(Records from a collection)
↓↓↓

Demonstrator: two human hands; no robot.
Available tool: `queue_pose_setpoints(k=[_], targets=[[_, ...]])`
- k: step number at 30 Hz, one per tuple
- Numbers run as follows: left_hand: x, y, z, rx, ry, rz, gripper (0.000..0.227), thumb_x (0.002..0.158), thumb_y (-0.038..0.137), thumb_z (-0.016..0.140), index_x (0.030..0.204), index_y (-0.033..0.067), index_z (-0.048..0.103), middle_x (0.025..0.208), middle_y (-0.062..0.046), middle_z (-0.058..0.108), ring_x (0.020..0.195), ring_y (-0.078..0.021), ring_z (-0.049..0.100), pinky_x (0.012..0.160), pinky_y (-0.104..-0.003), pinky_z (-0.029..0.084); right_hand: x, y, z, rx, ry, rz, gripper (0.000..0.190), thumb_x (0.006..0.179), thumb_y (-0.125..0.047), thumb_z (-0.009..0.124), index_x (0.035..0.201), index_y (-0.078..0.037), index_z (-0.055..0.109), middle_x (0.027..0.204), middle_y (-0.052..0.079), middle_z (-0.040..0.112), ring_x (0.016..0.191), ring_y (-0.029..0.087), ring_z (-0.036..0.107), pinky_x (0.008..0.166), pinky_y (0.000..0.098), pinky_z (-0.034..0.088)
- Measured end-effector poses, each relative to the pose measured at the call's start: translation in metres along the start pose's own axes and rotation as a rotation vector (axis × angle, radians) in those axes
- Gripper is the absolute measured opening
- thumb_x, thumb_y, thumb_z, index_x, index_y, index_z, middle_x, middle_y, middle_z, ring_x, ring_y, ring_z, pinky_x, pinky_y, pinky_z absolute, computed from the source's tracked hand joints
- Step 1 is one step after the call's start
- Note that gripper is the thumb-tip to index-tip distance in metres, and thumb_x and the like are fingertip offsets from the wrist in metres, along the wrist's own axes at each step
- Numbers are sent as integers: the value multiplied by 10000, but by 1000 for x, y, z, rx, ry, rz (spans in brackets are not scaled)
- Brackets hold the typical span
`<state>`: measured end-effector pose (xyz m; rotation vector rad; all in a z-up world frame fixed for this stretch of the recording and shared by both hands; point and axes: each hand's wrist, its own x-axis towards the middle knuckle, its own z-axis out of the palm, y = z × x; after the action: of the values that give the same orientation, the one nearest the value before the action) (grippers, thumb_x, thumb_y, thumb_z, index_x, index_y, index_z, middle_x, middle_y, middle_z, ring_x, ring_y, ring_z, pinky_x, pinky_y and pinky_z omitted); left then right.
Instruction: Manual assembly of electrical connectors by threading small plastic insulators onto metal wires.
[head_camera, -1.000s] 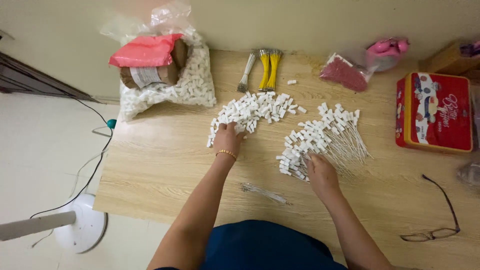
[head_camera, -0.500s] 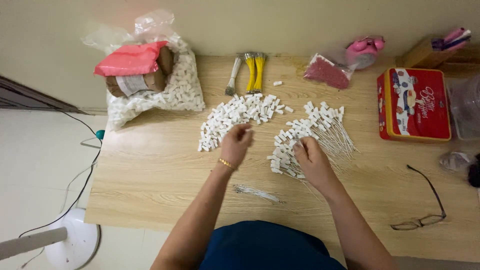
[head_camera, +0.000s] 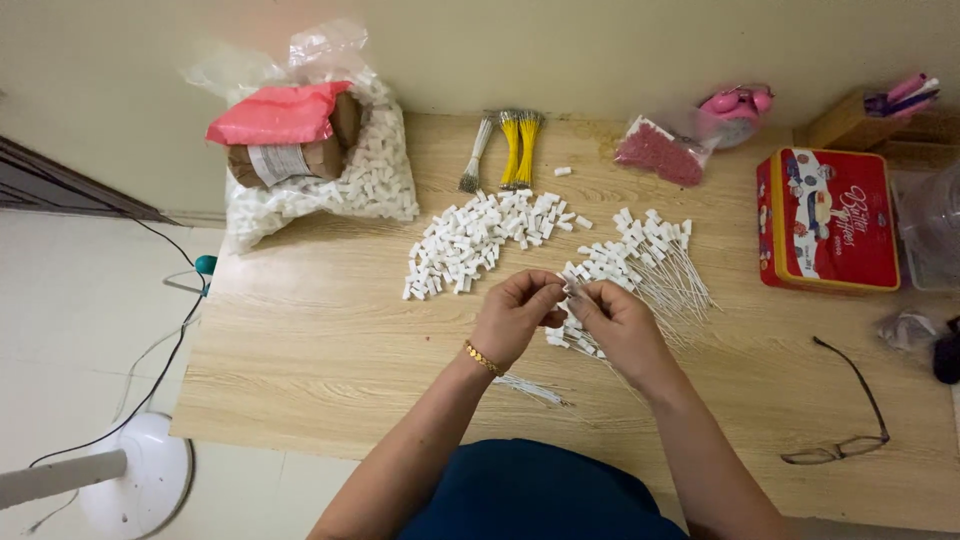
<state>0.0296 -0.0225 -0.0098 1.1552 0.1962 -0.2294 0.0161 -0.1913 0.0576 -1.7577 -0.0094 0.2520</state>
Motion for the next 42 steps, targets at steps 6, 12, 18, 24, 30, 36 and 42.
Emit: queue_pose_setpoints(k=[6, 12, 18, 24, 30, 36, 42], targets=[[-6, 1, 4, -64, 2, -69, 181, 1004, 129, 675, 1151, 23, 676, 978, -120, 726, 783, -192, 752, 712, -310, 678, 0, 5, 1, 52, 61, -9, 100, 957, -114, 737, 996, -24, 754, 661, 5, 578, 645, 96, 496, 591, 243, 403], [-7, 9, 2, -288, 97, -142, 283, 982, 164, 705, 1246, 81, 650, 1056, -114, 754, 823, -182, 741, 736, -297, 654, -2, -2, 3, -60, 138, -14, 102, 922, -119, 765, 1000, -59, 794, 611, 3, 594, 590, 70, 493, 553, 211, 399], [-4, 4, -2, -474, 137, -210, 239, 960, 196, 748, 1162, 88, 681, 1093, -133, 769, 896, -230, 764, 825, -359, 653, -7, -10, 7, -243, 153, 11, 84, 935, -172, 749, 971, -123, 806, 543, 58, 656, 485, 99, 569, 482, 232, 444], [0, -9, -5, -519, 117, -233, 193, 959, 188, 753, 1114, 104, 674, 1065, -150, 773, 883, -251, 773, 800, -361, 671, -9, -12, 13, -432, 244, -200, 88, 901, -174, 790, 927, -91, 779, 636, 144, 664, 561, 239, 658, 514, 346, 506], [-5, -1, 0, -426, 133, -191, 209, 930, 158, 783, 1090, 87, 670, 1039, -152, 772, 854, -253, 777, 778, -369, 672, -8, -14, 10, -446, 191, -227, 116, 895, -188, 766, 927, -77, 755, 680, 151, 675, 620, 304, 677, 573, 402, 543], [0, -10, -5, -464, 124, -242, 210, 938, 196, 781, 1087, 104, 666, 1036, -132, 774, 857, -241, 773, 806, -372, 670, -4, 4, 11, -409, 157, -261, 119, 938, -173, 701, 987, -67, 719, 755, 190, 690, 713, 358, 706, 608, 452, 544], [4, -19, -3, -436, 143, -236, 206, 935, 182, 782, 1080, 96, 664, 1015, -128, 773, 853, -240, 773, 820, -381, 663, -2, 3, 8, -434, 174, -275, 99, 944, -170, 702, 956, -72, 715, 736, 168, 662, 672, 318, 676, 588, 425, 527]])
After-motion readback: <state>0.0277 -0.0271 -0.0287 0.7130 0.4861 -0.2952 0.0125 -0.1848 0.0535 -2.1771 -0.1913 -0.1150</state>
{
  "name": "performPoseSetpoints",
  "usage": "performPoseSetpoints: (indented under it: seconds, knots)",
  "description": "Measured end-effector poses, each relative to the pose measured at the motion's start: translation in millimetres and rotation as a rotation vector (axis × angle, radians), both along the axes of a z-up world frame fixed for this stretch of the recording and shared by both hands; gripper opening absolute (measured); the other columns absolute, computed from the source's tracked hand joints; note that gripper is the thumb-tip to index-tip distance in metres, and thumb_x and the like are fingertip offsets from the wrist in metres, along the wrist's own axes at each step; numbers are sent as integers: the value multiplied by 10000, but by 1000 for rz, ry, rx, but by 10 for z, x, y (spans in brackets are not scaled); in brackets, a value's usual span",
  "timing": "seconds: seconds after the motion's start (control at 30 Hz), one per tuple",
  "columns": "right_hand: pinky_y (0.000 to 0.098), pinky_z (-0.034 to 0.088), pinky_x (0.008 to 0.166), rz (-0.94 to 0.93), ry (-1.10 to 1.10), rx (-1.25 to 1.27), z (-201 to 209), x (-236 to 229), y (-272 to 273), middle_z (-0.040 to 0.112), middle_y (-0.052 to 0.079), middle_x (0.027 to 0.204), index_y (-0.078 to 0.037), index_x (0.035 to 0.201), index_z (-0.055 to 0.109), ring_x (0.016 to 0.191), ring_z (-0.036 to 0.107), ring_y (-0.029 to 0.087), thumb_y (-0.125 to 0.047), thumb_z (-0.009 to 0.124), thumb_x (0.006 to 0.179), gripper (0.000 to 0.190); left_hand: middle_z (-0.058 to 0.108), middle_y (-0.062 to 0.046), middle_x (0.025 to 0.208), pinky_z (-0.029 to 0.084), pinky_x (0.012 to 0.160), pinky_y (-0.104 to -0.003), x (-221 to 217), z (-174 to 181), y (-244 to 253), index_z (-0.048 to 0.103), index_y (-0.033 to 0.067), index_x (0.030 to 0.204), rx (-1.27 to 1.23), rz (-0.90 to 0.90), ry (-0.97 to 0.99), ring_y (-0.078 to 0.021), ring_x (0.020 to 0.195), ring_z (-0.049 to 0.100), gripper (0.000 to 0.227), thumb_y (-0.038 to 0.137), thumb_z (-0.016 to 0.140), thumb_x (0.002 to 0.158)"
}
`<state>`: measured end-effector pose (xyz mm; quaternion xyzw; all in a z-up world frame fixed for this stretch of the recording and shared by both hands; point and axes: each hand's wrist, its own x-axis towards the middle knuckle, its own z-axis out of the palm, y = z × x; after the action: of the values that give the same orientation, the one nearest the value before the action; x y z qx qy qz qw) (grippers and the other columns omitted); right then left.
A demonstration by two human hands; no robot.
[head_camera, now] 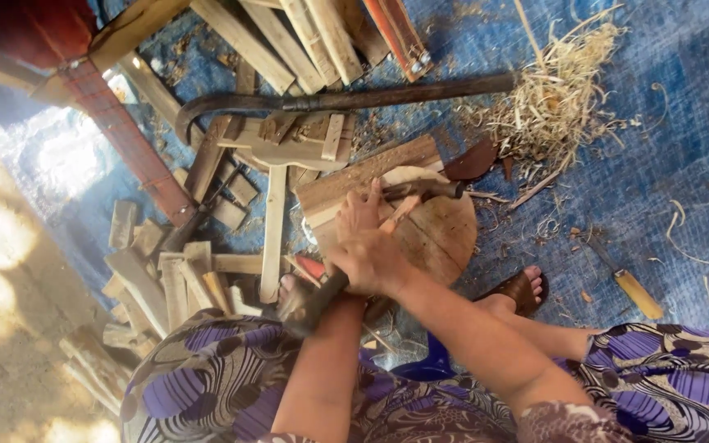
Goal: The person sits on a blue tarp and uses a hammer and chisel to carve a round wooden piece. They repeatedly strike the chisel to remove wood shavings and shape the surface, occasionally adjusting the wood and clearing debris.
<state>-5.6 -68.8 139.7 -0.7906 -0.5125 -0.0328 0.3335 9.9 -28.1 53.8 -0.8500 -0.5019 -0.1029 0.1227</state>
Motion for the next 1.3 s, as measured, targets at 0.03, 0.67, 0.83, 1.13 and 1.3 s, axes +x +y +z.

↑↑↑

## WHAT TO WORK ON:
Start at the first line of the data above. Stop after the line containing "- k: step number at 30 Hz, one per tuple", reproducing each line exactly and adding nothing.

## TASK RESULT:
Demonstrator: two human hands; no robot.
Available tool: `queue_pose_setpoints(k=[_], targets=[[_, ...]])`
- k: step number at 30 Hz, one per tuple

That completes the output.